TASK TO CARRY OUT:
Transcribe only what runs from the line containing "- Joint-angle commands" through the end of the listing, line for line and exactly, and omit the pictures.

COLLECTED DATA:

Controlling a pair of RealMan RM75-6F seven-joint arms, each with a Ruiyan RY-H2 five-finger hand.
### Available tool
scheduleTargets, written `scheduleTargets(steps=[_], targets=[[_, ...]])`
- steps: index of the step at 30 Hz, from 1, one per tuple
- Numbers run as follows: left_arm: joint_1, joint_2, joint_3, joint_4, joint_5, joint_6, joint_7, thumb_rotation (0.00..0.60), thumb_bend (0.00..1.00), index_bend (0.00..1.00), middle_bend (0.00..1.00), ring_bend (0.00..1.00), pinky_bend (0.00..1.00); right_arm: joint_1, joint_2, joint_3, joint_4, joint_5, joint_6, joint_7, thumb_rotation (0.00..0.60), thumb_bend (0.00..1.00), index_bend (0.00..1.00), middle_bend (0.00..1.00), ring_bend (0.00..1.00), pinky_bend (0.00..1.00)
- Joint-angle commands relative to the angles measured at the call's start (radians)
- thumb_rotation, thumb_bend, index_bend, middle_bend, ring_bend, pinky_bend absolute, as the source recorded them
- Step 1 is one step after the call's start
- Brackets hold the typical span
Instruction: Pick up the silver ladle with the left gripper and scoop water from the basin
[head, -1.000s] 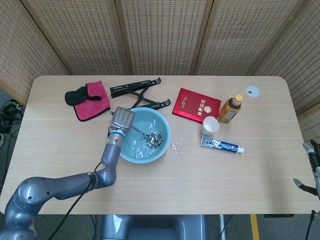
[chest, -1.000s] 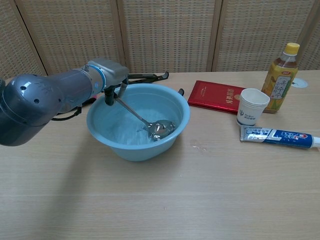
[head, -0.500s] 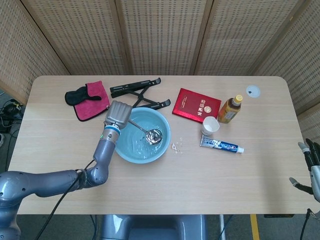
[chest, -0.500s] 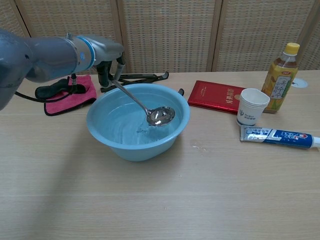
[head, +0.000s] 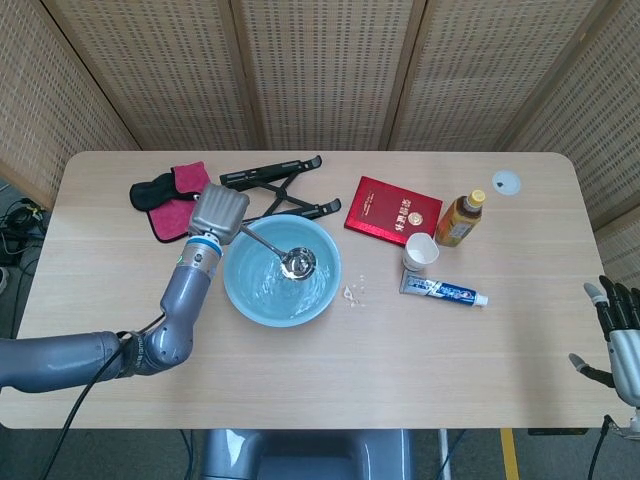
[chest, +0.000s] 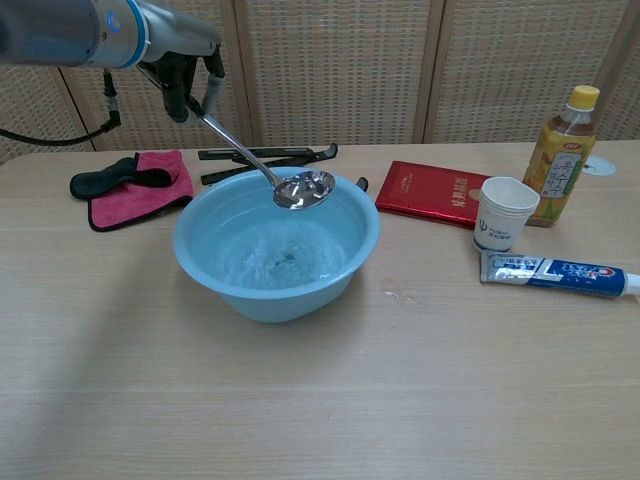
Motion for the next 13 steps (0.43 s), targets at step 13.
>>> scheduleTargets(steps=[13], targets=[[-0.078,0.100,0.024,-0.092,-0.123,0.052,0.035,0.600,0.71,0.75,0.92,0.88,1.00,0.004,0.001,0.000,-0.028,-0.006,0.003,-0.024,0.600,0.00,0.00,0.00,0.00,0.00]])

SOLUTION TO THE EXERCISE:
- Joint-angle commands relative to the angles measured at the call's start (radians)
- thumb_rotation, thumb_bend, index_bend, middle_bend, ring_bend, pinky_bend absolute, as the source recorded them
- Step 1 is one step after the call's start
- Brackets hold the typical span
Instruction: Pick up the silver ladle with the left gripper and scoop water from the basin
[head, -1.000s] 
[chest, -1.000s] 
[head, -0.500s] 
[chest, -0.500s] 
[head, +0.000s] 
[chest, +0.000s] 
Motion for the next 13 steps (0.43 s), targets at step 13.
>>> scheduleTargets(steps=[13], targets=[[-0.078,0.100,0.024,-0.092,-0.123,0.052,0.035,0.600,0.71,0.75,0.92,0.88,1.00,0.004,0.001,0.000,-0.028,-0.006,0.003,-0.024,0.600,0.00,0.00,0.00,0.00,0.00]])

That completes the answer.